## Activity
Once you find the line with "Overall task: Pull" in the entries below, return exactly every line from it through the line with "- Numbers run".

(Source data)

*** Block opens ***

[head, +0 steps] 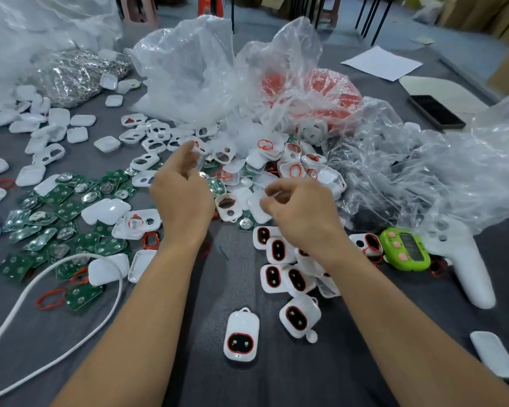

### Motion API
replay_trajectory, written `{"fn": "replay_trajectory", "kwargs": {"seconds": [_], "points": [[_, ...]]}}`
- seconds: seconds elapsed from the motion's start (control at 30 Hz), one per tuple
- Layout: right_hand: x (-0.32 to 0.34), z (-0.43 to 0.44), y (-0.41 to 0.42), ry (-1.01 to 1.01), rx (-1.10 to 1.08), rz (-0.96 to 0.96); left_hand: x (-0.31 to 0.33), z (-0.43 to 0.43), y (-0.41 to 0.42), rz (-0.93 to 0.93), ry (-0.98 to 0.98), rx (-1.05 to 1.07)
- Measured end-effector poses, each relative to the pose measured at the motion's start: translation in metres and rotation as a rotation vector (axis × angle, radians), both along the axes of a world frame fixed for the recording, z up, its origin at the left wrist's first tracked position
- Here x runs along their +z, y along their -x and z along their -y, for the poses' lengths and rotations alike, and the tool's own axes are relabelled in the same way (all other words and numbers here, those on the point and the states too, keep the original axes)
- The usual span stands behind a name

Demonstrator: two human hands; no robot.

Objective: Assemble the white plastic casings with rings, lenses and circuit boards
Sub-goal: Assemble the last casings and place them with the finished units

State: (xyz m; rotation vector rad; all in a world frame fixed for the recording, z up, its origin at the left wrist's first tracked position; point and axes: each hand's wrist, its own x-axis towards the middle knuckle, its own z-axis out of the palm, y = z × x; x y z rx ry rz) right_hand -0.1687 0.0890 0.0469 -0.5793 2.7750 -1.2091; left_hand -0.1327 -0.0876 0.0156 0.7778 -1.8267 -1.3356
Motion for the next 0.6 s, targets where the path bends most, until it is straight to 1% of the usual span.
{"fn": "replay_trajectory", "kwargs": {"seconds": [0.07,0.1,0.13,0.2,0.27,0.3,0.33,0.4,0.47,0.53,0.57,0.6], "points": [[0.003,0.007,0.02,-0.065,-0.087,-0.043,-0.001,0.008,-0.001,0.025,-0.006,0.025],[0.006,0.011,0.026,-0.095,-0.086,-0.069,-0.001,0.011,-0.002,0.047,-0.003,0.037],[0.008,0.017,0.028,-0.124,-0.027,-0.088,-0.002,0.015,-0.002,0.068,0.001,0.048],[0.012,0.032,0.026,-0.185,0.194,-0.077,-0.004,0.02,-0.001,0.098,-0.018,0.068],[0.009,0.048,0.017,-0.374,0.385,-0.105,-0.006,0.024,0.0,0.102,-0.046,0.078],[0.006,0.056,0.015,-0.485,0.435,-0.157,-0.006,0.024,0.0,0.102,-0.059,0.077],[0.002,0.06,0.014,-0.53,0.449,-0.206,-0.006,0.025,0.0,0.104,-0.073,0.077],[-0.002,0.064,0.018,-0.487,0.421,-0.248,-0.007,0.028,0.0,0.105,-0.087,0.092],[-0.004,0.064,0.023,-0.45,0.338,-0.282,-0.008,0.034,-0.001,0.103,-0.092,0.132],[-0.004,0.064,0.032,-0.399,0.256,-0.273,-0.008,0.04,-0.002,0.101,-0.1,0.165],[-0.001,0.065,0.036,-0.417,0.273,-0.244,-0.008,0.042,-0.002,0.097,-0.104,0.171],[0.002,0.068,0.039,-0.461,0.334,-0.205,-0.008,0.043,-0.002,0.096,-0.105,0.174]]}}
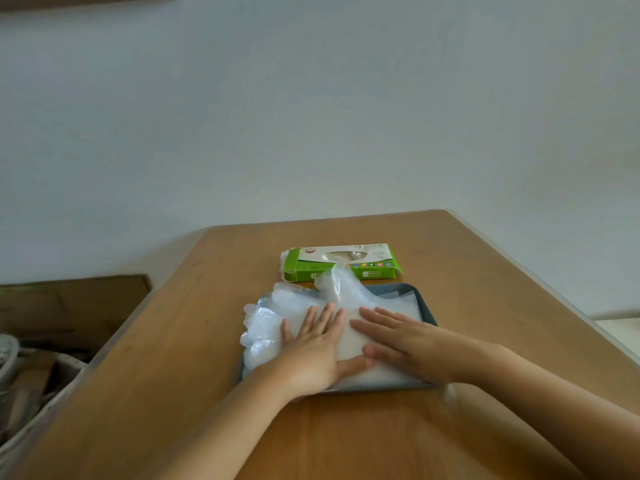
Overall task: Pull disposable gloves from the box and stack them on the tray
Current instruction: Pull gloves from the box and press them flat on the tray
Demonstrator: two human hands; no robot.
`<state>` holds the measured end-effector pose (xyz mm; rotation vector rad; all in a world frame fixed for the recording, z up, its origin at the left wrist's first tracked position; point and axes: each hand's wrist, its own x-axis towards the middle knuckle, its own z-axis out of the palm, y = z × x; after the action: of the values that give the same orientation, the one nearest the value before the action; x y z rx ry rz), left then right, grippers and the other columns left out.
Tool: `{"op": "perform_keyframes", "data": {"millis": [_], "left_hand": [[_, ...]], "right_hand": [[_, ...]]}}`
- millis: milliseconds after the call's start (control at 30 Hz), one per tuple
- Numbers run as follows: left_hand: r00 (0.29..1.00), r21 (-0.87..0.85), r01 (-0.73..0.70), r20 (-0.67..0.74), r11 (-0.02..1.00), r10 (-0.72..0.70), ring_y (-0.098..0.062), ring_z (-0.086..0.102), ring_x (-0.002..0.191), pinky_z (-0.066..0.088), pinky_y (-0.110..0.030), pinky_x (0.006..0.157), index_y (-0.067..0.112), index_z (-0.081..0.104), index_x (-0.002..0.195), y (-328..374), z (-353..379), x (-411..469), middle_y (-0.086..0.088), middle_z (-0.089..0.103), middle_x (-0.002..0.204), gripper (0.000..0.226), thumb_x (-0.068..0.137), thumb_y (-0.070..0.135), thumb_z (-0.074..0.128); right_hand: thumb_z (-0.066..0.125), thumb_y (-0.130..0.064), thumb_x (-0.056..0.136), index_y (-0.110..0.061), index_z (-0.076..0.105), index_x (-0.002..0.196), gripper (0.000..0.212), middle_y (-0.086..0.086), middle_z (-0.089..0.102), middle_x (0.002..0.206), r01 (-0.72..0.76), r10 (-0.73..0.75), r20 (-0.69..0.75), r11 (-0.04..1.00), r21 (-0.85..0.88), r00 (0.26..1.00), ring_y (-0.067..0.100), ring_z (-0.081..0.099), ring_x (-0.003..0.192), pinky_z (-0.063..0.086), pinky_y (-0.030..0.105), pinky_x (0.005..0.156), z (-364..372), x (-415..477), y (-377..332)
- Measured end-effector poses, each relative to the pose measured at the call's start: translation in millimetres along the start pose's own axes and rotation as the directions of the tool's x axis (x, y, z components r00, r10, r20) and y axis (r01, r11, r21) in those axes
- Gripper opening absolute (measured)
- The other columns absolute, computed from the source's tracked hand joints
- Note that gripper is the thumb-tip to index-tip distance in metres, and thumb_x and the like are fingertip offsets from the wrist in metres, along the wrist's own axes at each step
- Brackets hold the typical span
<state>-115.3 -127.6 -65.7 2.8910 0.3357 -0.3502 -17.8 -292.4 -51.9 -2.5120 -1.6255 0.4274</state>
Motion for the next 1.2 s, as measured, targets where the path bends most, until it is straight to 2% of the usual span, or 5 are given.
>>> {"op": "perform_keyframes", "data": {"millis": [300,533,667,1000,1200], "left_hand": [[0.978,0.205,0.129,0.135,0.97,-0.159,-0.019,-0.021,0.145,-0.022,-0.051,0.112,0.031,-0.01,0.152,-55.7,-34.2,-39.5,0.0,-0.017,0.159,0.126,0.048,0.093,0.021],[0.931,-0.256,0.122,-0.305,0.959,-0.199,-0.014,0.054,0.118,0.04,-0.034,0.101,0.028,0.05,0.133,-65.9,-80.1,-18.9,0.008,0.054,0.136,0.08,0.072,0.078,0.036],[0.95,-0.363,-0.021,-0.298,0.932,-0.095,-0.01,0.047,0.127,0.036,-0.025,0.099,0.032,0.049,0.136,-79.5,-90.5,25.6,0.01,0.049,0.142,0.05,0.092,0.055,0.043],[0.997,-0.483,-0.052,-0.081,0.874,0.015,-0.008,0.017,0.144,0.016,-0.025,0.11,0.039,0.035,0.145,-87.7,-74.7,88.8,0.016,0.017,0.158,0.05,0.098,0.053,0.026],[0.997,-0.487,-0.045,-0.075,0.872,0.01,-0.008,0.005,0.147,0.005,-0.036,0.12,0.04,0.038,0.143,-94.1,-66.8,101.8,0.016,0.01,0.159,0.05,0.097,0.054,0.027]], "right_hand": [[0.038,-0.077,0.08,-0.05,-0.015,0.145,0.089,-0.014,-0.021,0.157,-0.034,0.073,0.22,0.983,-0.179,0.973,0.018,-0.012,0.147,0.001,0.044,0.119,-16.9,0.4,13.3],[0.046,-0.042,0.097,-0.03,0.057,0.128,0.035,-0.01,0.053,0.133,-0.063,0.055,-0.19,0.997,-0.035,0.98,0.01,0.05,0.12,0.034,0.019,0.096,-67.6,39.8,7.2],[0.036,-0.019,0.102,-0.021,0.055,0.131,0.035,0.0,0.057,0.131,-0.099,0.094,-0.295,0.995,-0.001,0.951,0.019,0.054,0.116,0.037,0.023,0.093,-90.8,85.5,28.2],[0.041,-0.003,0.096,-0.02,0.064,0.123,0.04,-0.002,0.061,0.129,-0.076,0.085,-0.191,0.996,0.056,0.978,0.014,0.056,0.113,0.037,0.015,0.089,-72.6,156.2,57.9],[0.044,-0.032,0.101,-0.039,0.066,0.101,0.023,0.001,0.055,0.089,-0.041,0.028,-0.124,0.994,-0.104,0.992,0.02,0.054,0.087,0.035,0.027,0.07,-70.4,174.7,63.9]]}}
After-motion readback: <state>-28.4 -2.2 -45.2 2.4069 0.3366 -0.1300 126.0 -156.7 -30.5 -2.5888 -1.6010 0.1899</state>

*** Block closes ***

## Answer to this exercise
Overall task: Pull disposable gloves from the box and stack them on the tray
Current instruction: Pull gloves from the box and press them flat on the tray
Demonstrator: two human hands; no robot.
`<state>` holds the measured end-effector pose (xyz mm; rotation vector rad; all in a world frame fixed for the recording, z up, its origin at the left wrist's first tracked position; point and axes: each hand's wrist, its own x-axis towards the middle knuckle, its own z-axis out of the palm, y = z × x; after the action: of the values that give the same orientation, the one nearest the value before the action; x y z rx ry rz), left then right, grippers and the other columns left out.
Tool: `{"op": "perform_keyframes", "data": {"millis": [_], "left_hand": [[_, ...]], "right_hand": [[_, ...]]}}`
- millis: milliseconds after the call's start (control at 30 Hz), one per tuple
- Numbers run as follows: left_hand: r00 (0.29..1.00), r21 (-0.87..0.85), r01 (-0.73..0.70), r20 (-0.67..0.74), r11 (-0.02..1.00), r10 (-0.72..0.70), ring_y (-0.098..0.062), ring_z (-0.086..0.102), ring_x (-0.002..0.191), pinky_z (-0.066..0.088), pinky_y (-0.110..0.030), pinky_x (0.006..0.157), index_y (-0.067..0.112), index_z (-0.081..0.104), index_x (-0.002..0.195), y (-328..374), z (-353..379), x (-411..469), middle_y (-0.086..0.088), middle_z (-0.089..0.103), middle_x (-0.002..0.204), gripper (0.000..0.226), thumb_x (-0.068..0.137), thumb_y (-0.070..0.135), thumb_z (-0.074..0.128); right_hand: thumb_z (-0.066..0.125), thumb_y (-0.130..0.064), thumb_x (-0.056..0.136), index_y (-0.110..0.061), index_z (-0.076..0.105), index_x (-0.002..0.196), gripper (0.000..0.212), middle_y (-0.086..0.086), middle_z (-0.089..0.102), middle_x (0.002..0.206), r01 (-0.72..0.76), r10 (-0.73..0.75), r20 (-0.69..0.75), r11 (-0.04..1.00), r21 (-0.85..0.88), r00 (0.26..1.00), ring_y (-0.067..0.100), ring_z (-0.081..0.099), ring_x (-0.003..0.192), pinky_z (-0.063..0.086), pinky_y (-0.030..0.105), pinky_x (0.005..0.156), z (-364..372), x (-415..477), y (-377..332)

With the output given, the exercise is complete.